Kelompok utama malformasi kraniofasial lainnya muncul jauh lebih lambat dari yang
telah dibahas sejauh ini, selama tahap akhir perkembangan wajah dan pada janin daripada
periode embriologis kehidupan prenatal. Ini adalah sindrom kraniosinostosis, yang diakibatkan
oleh penutupan awal sutura antara tulang kranial dan tulang wajah. Dalam kehidupan janin,
perkembangan normal tengkorak dan wajah bergantung pada penyesuaian pertumbuhan di sutura
sebagai respons terhadap pertumbuhan otak dan jaringan lunak wajah. Penutupan awal sutura,
yang disebut sinostosis, menyebabkan distorsi karakteristik tergantung pada lokasi fusi awal.

Sindrom Crouzon adalah anggota kelompok ini yang paling sering muncul. Hal ini
ditandai dengan keterbelakangan midface dan mata yang tampak menonjol dari rongganya .
Sindrom Crouzon muncul karena fusi prenatal dari sutura superior dan posterior rahang atas, di
sepanjang dinding orbit. Fusi prematur sering meluas ke posterior ke dalam kranium,
menyebabkan distorsi vault tengkorak juga. Jika fusi di area orbital mencegah maksila dari
translasi ke bawah dan ke depan, akibatnya harus terjadi keterbelakangan yang parah dari
sepertiga tengah wajah.
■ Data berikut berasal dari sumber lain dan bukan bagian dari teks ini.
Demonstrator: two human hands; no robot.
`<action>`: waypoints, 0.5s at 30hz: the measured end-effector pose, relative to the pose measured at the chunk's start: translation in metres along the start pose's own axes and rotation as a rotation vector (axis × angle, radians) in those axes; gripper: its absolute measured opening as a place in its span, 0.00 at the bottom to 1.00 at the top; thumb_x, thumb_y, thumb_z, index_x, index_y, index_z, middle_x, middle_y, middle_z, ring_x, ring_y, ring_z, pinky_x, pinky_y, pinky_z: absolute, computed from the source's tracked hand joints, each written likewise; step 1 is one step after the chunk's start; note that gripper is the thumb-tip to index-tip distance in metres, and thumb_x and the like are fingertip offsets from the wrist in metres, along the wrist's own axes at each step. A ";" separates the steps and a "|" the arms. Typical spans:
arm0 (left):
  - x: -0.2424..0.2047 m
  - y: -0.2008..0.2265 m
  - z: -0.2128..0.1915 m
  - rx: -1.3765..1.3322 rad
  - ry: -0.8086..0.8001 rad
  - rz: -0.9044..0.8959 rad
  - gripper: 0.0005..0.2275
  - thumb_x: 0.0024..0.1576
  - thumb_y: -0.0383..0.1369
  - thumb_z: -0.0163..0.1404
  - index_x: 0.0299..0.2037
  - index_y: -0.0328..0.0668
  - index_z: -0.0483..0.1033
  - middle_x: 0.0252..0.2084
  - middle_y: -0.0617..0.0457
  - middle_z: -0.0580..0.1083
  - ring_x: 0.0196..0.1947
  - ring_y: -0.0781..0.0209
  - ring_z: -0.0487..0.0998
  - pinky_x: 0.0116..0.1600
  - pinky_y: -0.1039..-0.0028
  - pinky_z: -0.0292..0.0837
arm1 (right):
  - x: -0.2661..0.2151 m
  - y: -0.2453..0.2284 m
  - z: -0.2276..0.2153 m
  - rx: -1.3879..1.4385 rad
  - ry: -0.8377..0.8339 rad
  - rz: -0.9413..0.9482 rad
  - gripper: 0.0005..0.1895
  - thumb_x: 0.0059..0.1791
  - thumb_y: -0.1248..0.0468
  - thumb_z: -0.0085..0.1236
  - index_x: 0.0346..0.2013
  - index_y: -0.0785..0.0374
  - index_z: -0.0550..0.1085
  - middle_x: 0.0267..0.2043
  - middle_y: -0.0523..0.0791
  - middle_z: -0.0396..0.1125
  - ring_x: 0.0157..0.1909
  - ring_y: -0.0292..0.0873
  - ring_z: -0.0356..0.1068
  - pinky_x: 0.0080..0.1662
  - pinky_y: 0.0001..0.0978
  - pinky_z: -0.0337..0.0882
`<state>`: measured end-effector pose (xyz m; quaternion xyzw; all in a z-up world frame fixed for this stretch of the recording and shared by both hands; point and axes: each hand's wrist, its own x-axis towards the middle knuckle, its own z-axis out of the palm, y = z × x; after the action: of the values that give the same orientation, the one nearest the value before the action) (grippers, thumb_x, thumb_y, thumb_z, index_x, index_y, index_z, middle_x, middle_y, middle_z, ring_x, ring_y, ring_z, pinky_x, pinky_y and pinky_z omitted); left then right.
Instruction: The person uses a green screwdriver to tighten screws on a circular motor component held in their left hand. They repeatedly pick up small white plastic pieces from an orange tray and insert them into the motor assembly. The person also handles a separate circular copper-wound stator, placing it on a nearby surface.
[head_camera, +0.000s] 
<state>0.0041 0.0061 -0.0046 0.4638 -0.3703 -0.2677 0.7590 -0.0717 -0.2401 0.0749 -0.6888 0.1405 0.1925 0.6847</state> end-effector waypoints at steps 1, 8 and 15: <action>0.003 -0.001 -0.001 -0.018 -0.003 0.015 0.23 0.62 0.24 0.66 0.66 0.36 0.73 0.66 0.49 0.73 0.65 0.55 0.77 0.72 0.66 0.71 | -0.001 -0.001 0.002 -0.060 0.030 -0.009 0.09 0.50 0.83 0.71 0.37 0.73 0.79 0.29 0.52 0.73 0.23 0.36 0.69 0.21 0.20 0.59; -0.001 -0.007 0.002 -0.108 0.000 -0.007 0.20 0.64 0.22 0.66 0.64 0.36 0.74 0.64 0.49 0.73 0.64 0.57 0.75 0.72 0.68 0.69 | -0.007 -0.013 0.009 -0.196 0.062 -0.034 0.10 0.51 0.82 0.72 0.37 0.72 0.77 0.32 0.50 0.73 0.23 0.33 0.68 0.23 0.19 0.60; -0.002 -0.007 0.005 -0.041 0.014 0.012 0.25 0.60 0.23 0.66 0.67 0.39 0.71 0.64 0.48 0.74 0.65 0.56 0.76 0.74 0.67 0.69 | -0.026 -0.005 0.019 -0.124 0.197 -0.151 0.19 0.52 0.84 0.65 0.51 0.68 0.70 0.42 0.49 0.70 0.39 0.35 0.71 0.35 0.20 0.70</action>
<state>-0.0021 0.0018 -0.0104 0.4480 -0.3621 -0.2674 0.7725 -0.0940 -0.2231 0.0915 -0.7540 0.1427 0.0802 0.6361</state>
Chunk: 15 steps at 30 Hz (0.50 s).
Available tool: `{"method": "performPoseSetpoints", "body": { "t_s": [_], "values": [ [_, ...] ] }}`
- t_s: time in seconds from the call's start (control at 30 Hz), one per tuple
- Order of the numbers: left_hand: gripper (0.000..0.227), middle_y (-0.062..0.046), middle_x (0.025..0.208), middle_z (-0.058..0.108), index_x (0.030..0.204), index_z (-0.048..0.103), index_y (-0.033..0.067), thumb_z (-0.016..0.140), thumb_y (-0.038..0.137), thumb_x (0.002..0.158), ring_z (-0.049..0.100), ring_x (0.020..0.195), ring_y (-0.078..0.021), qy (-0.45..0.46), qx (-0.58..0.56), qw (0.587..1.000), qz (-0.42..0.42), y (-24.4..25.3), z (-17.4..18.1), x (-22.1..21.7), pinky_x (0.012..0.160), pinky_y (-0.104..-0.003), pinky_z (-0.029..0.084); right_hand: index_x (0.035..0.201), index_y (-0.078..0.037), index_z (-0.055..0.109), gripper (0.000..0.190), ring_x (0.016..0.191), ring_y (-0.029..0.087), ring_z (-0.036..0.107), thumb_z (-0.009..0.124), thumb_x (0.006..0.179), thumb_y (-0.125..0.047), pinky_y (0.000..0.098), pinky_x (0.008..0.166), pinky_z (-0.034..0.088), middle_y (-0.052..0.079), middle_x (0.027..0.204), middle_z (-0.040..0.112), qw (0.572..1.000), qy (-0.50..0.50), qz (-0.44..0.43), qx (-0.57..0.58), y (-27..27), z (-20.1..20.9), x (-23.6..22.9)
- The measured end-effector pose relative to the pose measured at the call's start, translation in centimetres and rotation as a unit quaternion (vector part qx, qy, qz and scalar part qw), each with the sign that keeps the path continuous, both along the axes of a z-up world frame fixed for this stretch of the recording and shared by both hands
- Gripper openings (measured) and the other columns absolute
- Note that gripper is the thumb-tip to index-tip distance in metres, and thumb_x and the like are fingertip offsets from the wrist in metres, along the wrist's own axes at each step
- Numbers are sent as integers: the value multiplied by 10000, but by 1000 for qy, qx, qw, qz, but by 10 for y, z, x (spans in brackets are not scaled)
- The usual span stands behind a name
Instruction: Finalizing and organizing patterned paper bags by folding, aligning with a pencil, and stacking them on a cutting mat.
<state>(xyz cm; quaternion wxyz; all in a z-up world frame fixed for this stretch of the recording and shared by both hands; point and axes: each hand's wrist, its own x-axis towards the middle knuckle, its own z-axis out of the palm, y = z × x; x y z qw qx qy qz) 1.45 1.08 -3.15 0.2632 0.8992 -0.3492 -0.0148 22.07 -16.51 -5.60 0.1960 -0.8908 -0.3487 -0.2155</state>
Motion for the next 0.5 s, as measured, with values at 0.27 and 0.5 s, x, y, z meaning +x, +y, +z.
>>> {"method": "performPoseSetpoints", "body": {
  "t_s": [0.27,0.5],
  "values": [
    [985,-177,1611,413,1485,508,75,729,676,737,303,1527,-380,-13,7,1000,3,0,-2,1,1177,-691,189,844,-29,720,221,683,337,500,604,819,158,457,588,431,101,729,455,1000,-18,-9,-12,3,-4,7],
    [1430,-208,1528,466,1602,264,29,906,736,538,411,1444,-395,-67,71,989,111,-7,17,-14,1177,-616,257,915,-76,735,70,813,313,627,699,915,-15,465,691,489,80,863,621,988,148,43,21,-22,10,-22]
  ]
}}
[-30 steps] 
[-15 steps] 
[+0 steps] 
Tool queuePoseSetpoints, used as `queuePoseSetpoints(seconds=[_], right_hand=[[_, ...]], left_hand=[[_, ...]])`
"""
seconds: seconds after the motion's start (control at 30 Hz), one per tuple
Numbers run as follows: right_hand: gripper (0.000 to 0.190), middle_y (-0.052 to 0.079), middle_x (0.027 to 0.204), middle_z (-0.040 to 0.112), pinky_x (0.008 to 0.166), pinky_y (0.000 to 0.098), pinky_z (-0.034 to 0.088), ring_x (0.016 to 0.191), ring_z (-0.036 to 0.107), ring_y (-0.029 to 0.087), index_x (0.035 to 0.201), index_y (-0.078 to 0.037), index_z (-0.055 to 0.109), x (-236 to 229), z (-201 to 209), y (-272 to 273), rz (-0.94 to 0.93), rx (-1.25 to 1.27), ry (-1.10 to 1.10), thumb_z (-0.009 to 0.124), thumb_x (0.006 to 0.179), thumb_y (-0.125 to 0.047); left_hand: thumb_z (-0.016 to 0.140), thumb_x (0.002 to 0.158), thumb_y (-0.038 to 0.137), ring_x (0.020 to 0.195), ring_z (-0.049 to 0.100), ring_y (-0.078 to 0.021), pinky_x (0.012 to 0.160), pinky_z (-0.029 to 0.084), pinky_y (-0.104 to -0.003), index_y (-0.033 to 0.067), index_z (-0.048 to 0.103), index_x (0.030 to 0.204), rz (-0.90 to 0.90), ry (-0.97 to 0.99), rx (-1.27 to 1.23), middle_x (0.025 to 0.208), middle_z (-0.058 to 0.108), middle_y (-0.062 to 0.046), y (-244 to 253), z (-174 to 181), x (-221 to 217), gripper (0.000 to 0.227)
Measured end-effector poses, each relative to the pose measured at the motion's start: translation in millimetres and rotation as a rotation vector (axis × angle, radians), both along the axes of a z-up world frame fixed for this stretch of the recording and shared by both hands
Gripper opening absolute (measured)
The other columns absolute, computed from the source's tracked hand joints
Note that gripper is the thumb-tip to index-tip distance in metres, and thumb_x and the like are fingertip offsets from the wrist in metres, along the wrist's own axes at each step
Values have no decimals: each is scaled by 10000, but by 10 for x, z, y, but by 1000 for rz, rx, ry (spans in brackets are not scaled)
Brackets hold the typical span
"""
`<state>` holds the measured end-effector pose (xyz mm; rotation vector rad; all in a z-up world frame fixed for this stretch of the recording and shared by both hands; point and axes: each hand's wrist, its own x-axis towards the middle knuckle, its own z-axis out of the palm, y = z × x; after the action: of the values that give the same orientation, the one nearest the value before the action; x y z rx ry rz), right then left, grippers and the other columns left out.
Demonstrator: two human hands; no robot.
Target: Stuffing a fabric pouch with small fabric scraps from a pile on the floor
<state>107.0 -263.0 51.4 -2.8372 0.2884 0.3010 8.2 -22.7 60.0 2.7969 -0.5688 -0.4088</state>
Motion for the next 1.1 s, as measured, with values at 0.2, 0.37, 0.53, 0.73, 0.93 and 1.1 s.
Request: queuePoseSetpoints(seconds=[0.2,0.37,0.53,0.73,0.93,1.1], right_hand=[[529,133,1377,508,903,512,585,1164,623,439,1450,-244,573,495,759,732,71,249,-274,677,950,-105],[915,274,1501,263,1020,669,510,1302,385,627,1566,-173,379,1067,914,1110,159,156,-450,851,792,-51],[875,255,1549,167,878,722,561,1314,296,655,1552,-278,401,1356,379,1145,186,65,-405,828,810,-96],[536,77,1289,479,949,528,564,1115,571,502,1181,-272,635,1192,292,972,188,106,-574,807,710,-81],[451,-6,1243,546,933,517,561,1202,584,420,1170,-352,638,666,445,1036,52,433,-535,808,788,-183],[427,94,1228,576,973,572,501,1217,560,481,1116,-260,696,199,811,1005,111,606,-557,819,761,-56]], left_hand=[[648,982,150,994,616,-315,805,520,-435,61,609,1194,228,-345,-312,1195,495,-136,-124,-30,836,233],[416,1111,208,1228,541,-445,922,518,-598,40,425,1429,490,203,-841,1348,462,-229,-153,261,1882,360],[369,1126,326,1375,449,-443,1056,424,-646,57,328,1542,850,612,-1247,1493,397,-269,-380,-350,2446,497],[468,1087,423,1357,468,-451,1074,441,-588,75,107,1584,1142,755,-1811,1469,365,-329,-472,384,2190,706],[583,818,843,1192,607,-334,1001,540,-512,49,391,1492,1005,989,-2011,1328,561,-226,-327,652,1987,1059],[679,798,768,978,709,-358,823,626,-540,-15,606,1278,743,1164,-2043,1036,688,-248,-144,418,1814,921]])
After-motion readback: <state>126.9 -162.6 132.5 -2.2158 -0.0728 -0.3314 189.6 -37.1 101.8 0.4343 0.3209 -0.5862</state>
Ciri khas tonjolan mata sebagian besar merupakan ilusi - mata tampak
menonjol keluar karena area di bawahnya belum berkembang. Mungkin ada komponen ekstrusi
mata yang sebenarnya, karena ketika sutura kranial menjadi sinostosis, tekanan intrakranial
meningkat.
Meskipun kelainan bentuk yang khas dikenali saat melahirkan, situasinya memburuk
karena gangguan pertumbuhan yang disebabkan oleh sutura yang menyatu berlanjut setelah
melahirkan. Pembedahan untuk melepaskan sutura diperlukan pada usia dini.

Gambar 2. Penampilan wajah pada sindrom Crouzon dengan tingkat keparahan sedang, pada usia 8 tahun 8
bulan. Perhatikan pemisahan lebar mata (hipertelorisme) dan defisiensi struktur midfasial, yang keduanya
merupakan ciri khas sindrom ini. Karena fusi jahitan prematur, perkembangan ke depan dari midface terhambat,
yang menghasilkan tonjolan mata yang tampak

Sumber: dapus 3 ( punten pang tambahin wwkwkkw).

Carpenter syndrome

pertama kali dijelaskan pada tahun 1901, terdiri dari acrocephaly, syndactyly,
polydactyly, penyakit jantung bawaan, retardasi mental, hipogenitalisme, kriptorkismus, obesitas,
hernia umbilikalis, dan kelainan tulang. Kami melaporkan seorang anak laki-laki berusia 6 tahun
yang datang sebagai gabungan dari malformasi ini dan juga mengalami gangguan pendengaran
sensorineural bilateral. Gangguan pendengaran tidak umum di antara pasien sindrom Carpenter.
Menurut pengetahuan kami, ini adalah kasus sindrom Carpenter pertama yang gangguan
pendengarannya ditunjukkan dengan tes auditory brainstem response (ABR).